• **Provided material**
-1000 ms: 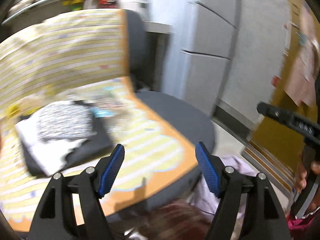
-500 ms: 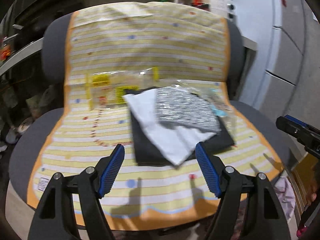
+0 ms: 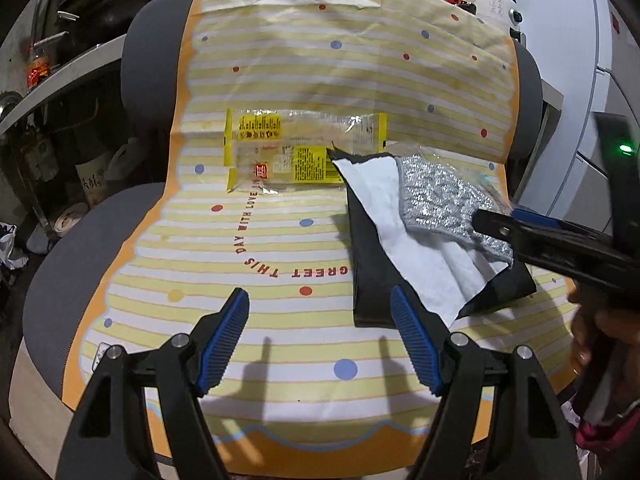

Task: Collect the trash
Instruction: 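Move both tools back over the chair toward the remaining trash, then grasp the silver mesh scrubber with the right gripper and lift it, then grasp the white tissue with the left gripper while the right gripper holds the scrubber, then carry the tissue and scrubber over the bin and release both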

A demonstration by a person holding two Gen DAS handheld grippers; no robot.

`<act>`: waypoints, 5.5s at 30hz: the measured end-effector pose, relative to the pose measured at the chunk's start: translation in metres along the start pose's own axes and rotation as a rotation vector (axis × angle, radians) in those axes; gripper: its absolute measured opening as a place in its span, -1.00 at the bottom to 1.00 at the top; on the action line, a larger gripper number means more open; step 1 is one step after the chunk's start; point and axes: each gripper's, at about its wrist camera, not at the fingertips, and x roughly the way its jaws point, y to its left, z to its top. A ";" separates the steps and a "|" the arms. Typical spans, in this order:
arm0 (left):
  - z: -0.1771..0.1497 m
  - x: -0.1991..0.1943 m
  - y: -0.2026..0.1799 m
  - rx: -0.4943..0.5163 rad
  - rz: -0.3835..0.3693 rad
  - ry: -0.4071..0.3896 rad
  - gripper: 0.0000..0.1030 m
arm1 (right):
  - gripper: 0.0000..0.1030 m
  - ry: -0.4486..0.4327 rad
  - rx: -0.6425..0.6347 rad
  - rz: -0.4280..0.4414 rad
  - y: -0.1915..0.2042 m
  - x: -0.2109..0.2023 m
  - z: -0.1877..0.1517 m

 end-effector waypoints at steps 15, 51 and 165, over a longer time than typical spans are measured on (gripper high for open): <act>-0.003 -0.018 -0.012 -0.004 -0.051 -0.020 0.39 | -0.54 -0.170 0.100 0.066 -0.020 -0.080 0.016; -0.021 -0.017 -0.067 0.104 -0.116 0.013 0.39 | -0.36 -0.070 -0.026 -0.129 -0.019 -0.067 -0.060; -0.173 -0.027 -0.425 0.761 -0.962 0.268 -0.13 | -0.12 -0.336 0.635 -0.665 -0.234 -0.346 -0.269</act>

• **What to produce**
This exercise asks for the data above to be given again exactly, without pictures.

• **Response**
-1000 ms: 
-500 ms: 
+0 ms: 

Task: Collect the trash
Instruction: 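Move both tools back over the chair toward the remaining trash, then grasp the silver mesh scrubber with the right gripper and lift it, then grasp the white tissue with the left gripper while the right gripper holds the scrubber, then carry the tissue and scrubber over the bin and release both
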
A demonstration by a person holding two Gen DAS handheld grippers; no robot.

`<act>`: waypoints, 5.5s at 30hz: the measured end-effector pose, relative to the pose measured at the chunk's start: translation in metres along the start pose's own axes and rotation as a rotation vector (axis × angle, radians) in those axes; gripper: its absolute measured opening as a place in its span, -1.00 at the bottom to 1.00 at the top; on the action line, a larger gripper number means more open; step 1 is one step after the chunk's start; point and axes: each gripper's, at about its wrist camera, not at the fingertips, and x roughly the way its jaws point, y to its left, z to its top. A ";" separates the steps and a "|" the arms. Typical spans, in this order:
arm0 (left):
  - z: -0.1771..0.1497 m
  - x: -0.1991..0.1943 m
  - y: -0.2026..0.1799 m
  - rx: -0.4943..0.5163 rad
  - rz: -0.3835..0.3693 rad
  - ry: -0.4071..0.3896 rad
  - gripper: 0.0000..0.1030 m
arm1 (right):
  - gripper: 0.0000..0.1030 m
  - ry: -0.4486..0.4327 rad
  - rx: -0.6425..0.6347 rad
  - rz: -0.4280..0.4414 rad
  - y: -0.1915..0.2042 m
  - x: -0.2109..0.2023 m
  - z: -0.1877..0.1517 m

 end-effector waypoints at steps 15, 51 and 165, over a longer time than typical spans are measured on (gripper high for open): <act>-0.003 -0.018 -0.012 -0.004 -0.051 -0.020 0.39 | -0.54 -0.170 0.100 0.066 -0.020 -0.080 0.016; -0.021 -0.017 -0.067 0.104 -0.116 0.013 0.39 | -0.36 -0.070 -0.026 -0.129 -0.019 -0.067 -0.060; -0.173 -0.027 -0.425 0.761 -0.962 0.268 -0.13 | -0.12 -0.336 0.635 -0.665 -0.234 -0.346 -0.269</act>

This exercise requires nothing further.